What happens if we run out of hurricane names?

It is likely that forecasters may need more than 21 names before the season comes to a close.

In the past, the letters of the Greek alphabet were used as names, starting with Alpha. However, this rule was changed in 2021 following a historic hurricane season in 2020.

"The use of the Greek alphabet was not expected to be frequent enough to warrant any change in the existing naming procedure," the WMO said on its website. "However, after the record-breaking 2020 season, the WMO Regional Association IV Hurricane Committee annual session in 2021 decided to end the use of the Greek alphabet and instead established two lists of supplemental tropical cyclone names, one for the Atlantic, one for the Pacific."
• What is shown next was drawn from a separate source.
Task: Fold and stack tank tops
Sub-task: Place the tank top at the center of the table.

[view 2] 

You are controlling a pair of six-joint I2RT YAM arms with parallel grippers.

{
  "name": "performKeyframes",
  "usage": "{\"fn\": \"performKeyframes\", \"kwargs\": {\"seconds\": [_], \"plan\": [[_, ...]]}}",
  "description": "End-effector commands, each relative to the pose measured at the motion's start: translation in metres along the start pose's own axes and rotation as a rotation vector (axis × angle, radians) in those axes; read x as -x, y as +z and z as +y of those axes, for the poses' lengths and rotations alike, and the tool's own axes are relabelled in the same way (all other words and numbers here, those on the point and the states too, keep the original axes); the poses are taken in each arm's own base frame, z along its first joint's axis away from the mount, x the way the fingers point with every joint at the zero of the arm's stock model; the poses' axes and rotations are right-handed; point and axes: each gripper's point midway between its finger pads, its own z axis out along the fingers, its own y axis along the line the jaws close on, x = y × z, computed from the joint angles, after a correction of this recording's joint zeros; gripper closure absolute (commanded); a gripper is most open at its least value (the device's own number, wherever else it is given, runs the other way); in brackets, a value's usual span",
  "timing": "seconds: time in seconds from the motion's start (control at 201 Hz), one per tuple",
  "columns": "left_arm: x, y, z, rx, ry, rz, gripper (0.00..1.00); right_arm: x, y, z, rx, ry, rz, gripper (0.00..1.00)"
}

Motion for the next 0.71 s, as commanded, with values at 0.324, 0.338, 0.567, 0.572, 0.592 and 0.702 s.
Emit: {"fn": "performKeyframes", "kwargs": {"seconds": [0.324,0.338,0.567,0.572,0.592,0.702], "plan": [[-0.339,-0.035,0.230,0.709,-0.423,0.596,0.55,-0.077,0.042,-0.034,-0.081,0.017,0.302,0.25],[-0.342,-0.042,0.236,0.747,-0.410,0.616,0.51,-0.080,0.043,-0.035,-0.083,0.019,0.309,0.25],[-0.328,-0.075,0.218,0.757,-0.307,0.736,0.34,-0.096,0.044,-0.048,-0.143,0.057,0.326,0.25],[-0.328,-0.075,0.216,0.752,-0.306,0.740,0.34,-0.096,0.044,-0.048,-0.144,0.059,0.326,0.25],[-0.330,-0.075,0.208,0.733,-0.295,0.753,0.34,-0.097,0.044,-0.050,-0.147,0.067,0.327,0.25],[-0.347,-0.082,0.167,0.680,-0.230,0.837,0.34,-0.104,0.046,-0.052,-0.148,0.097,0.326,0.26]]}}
The supplemental list of names is also in alphabetical order, starting with the name Adria if there are at least 22 named storms in the Atlantic this season.
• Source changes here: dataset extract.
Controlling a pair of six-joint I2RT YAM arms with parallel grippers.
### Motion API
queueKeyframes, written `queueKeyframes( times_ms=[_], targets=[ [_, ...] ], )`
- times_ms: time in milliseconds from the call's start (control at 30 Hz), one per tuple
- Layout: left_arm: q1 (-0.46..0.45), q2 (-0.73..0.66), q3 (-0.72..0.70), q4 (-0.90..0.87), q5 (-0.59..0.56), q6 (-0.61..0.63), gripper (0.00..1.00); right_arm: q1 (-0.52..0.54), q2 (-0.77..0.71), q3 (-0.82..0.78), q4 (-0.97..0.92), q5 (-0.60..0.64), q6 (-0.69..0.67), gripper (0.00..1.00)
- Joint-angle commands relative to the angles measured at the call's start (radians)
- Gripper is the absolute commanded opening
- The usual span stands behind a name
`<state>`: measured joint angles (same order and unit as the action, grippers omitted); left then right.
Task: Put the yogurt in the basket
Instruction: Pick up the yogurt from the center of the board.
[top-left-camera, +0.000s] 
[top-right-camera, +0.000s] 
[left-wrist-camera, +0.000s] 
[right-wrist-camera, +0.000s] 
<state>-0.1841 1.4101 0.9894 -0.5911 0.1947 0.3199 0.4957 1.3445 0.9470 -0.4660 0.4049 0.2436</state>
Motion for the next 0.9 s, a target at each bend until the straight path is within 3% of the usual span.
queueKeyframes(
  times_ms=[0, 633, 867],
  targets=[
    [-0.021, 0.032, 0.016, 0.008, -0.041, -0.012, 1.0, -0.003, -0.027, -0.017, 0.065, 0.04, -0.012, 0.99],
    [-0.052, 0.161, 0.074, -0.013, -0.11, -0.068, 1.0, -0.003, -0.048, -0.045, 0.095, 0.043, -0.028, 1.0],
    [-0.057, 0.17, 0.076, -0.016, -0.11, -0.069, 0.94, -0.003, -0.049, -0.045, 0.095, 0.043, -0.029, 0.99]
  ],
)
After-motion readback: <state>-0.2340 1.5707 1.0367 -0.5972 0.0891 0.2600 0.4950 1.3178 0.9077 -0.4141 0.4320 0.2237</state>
Last hurricane season featured 19 named storms, but there were only four direct U.S. impacts. Hurricane Idalia was the storm of the year, which slammed into Florida as a powerful Category 3 hurricane in late August. Additionally, Tropical Storm Harold drenched southern Texas, and Tropical Storm Ophelia made landfall in North Carolina. Lee also swiped the New England coast as a tropical rainstorm before making landfall in Nova Scotia, Canada.

A volatile hurricane season is predicted to unfold this year over the Atlantic Ocean, Caribbean and Gulf of Mexico, with peak season churning out storms at a fast and furious pace.

Besides 21-25 named storms, predicted are 8-12 hurricanes, four to seven major hurricanes and four to six direct U.S. impacts. This is all above the 30-year historical average of 14 named storms, seven hurricanes, three major hurricanes and four direct U.S. impacts.

"The 2024 Atlantic hurricane season is forecast to feature well above the historical average number of tropical storms, hurricanes, major hurricanes and direct U.S. impacts," AccuWeather Lead Hurricane Forecaster Alex DaSilva said. This echoes the early warning AccuWeather issued in late February about the potential for a surge in tropical activity.


Warm water is fuel for tropical systems, and there will be plenty of warm water for fledgling systems to tap into and strengthen.

"Sea-surface temperatures are well above historical average across much of the Atlantic basin, especially across the Gulf of Mexico, Caribbean and the Main Development Region [for hurricanes]," DaSilva explained.

Not only will this promote frequent development, but it will increase the potential for systems to undergo rapid intensification, a phenomenon that has occurred in recent years with historic hurricanes.